#### ENTRIES SHOWN:
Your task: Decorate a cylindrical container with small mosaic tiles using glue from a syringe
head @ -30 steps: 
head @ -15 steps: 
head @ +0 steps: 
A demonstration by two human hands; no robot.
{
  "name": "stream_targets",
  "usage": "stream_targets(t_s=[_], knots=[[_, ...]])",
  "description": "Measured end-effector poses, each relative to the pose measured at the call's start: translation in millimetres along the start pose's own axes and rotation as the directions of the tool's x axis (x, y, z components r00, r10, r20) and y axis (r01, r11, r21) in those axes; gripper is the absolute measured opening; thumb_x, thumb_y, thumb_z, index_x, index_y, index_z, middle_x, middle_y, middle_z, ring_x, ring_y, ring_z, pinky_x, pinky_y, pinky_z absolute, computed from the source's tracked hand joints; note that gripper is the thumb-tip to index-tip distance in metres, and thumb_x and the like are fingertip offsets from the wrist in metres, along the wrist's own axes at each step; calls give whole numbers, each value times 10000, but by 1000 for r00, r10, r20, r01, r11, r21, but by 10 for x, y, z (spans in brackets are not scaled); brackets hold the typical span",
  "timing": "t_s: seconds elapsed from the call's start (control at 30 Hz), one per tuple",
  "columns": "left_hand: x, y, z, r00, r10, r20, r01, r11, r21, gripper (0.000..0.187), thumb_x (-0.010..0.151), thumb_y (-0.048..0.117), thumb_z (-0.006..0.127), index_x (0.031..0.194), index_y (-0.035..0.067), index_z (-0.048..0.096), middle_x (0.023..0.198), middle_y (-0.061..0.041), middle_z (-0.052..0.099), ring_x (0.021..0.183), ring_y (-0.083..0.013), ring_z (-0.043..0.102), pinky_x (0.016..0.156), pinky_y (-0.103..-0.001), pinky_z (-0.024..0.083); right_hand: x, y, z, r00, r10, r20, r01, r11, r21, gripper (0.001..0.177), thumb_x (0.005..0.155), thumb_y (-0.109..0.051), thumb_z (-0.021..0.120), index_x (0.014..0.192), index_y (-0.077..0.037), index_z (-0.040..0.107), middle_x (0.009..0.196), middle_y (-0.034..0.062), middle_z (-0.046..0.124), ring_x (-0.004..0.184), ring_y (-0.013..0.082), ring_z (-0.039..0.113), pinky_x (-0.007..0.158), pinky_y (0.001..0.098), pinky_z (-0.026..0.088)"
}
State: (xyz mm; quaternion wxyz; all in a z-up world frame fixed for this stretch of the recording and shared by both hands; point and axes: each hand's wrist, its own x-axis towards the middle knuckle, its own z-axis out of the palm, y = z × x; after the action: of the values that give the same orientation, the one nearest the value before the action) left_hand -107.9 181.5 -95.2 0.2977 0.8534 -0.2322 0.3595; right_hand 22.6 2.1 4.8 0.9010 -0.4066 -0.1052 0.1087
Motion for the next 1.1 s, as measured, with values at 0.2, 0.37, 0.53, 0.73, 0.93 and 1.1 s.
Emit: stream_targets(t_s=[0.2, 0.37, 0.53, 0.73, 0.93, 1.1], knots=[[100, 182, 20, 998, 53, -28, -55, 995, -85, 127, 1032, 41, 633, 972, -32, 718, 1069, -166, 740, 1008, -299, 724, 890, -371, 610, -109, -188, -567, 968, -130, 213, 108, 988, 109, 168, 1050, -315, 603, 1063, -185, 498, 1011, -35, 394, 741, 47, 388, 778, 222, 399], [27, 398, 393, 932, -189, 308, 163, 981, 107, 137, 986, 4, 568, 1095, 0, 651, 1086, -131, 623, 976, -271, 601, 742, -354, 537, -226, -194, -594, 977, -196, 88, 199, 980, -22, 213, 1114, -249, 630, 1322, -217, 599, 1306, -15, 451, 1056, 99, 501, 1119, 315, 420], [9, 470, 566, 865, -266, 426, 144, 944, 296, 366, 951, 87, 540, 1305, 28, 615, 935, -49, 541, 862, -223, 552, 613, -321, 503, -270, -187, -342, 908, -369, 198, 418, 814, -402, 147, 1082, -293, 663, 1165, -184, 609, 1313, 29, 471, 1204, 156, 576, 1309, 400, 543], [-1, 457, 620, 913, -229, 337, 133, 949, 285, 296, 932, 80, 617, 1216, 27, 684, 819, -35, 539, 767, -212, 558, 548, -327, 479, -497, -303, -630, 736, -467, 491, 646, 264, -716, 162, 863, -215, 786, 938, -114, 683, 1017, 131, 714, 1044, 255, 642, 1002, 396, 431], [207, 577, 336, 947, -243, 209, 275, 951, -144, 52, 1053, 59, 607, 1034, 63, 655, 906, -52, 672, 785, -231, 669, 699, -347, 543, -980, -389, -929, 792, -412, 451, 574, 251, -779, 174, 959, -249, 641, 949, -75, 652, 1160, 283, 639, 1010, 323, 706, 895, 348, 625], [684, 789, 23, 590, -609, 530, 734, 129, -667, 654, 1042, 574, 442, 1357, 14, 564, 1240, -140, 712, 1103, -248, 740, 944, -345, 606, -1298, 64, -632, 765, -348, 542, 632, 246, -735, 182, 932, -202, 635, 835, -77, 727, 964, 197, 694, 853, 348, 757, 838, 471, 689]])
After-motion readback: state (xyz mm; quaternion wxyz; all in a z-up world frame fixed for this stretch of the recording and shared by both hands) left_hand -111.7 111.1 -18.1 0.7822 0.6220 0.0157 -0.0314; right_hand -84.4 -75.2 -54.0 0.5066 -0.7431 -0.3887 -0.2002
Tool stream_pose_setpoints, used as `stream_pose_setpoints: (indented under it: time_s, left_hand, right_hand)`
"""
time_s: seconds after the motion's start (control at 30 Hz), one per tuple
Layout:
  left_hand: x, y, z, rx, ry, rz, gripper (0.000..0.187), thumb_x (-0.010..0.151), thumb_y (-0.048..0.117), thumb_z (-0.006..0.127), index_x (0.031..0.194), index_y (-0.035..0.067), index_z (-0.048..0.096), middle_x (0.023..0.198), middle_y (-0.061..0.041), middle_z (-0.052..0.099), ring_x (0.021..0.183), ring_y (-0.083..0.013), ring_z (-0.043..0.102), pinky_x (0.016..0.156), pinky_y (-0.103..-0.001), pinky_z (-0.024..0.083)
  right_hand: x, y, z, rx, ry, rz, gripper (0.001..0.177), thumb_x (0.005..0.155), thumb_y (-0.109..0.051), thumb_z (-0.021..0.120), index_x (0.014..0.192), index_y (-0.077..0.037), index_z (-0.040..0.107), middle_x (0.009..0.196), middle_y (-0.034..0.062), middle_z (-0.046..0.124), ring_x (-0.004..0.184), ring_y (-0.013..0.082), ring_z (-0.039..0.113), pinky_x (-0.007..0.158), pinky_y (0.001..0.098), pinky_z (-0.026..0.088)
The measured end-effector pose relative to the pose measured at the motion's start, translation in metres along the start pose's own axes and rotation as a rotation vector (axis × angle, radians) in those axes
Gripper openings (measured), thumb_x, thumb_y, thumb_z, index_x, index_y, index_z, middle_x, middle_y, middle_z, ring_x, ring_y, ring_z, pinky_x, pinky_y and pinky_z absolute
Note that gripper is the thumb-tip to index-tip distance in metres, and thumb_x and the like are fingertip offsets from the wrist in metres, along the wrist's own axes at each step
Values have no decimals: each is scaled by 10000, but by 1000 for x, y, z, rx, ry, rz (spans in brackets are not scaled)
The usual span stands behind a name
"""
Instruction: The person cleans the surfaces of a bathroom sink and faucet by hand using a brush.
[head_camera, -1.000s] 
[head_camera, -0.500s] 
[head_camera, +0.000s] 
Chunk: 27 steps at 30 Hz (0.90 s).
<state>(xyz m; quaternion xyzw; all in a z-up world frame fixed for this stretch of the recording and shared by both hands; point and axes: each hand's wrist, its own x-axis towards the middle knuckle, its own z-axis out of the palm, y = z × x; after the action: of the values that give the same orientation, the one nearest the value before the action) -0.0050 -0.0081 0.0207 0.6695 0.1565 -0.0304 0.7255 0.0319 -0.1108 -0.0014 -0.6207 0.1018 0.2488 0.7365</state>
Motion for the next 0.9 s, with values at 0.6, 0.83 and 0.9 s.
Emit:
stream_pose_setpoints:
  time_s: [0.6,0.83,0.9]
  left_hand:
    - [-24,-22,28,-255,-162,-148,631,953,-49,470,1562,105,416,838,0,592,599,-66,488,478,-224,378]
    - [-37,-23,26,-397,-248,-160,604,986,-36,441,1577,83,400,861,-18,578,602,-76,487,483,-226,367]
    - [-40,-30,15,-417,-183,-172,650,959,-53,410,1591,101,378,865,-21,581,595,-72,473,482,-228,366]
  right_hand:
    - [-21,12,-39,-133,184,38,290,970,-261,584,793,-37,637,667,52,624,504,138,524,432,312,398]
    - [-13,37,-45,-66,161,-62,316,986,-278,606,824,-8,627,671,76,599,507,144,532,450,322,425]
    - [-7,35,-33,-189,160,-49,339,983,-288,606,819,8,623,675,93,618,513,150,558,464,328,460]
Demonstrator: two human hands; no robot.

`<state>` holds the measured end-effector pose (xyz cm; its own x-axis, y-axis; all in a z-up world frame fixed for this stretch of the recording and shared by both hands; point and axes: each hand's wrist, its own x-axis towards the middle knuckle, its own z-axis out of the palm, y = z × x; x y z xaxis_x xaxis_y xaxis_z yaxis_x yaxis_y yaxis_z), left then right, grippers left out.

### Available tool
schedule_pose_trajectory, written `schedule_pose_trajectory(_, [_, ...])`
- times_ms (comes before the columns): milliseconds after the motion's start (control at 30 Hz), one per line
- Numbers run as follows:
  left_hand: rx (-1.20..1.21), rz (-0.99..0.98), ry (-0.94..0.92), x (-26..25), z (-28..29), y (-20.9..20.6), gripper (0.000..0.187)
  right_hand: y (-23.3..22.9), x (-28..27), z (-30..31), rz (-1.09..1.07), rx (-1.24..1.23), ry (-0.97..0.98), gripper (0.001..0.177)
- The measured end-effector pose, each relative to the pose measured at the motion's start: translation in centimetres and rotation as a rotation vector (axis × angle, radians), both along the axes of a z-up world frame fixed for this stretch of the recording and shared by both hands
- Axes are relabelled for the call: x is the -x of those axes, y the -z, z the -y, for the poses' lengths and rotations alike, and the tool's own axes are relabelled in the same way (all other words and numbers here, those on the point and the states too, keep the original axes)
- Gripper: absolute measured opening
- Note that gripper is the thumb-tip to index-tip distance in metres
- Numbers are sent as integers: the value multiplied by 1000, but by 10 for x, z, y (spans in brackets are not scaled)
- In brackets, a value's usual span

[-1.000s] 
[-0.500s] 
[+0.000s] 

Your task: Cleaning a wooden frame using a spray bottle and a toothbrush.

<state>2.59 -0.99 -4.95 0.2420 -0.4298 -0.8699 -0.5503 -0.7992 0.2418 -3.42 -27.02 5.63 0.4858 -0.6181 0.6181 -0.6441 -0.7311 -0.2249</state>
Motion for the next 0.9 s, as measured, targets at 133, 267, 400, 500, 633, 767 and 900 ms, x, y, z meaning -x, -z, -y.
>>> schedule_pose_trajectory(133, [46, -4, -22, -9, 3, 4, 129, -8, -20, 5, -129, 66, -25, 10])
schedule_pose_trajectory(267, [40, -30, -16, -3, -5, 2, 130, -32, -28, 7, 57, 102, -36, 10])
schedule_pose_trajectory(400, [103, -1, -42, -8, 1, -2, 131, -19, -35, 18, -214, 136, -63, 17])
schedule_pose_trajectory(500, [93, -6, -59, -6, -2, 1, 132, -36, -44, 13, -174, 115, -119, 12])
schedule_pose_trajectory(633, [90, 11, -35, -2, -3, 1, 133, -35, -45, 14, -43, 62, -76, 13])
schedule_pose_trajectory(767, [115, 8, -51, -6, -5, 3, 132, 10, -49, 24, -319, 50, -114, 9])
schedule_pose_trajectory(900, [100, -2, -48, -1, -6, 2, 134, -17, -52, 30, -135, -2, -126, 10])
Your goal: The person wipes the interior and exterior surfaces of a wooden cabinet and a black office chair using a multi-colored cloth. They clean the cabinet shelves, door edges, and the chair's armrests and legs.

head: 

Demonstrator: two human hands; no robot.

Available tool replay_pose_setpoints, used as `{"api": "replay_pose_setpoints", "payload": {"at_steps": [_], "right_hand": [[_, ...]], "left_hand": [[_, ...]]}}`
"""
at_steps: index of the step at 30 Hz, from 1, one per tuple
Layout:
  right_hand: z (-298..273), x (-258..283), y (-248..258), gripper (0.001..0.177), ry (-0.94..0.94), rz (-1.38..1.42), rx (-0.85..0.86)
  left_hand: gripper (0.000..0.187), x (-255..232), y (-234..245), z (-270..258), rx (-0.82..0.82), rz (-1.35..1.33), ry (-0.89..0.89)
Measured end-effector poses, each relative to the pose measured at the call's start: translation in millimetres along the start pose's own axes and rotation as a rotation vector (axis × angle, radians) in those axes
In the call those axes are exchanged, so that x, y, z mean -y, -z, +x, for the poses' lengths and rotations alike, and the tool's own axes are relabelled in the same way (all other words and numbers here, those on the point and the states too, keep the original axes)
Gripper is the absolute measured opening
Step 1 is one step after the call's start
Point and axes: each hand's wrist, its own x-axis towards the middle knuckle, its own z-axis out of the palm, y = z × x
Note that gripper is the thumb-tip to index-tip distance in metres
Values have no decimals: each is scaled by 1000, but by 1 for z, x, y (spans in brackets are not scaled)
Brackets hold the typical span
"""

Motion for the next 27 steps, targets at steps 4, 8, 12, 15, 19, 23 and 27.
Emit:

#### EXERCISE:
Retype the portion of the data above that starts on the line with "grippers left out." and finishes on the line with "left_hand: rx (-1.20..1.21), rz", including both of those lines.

#### SOLUTION TO THE PROBLEM:
`<state>` holds the measured end-effector pose (xyz cm; its own x-axis, y-axis; all in a z-up world frame fixed for this stretch of the recording and shared by both hands; point and axes: each hand's wrist, its own x-axis towards the middle knuckle, its own z-axis out of the palm, y = z × x; x y z xaxis_x xaxis_y xaxis_z yaxis_x yaxis_y yaxis_z), left then right, grippers left out.

### Available tool
schedule_pose_trajectory, written `schedule_pose_trajectory(_, [_, ...])`
- times_ms (comes before the columns): milliseconds after the motion's start (control at 30 Hz), one per line
- Numbers run as follows:
  left_hand: rx (-1.20..1.21), rz (-0.99..0.98), ry (-0.94..0.92), x (-26..25), z (-28..29), y (-20.9..20.6), gripper (0.000..0.187)

The full answer has now been given.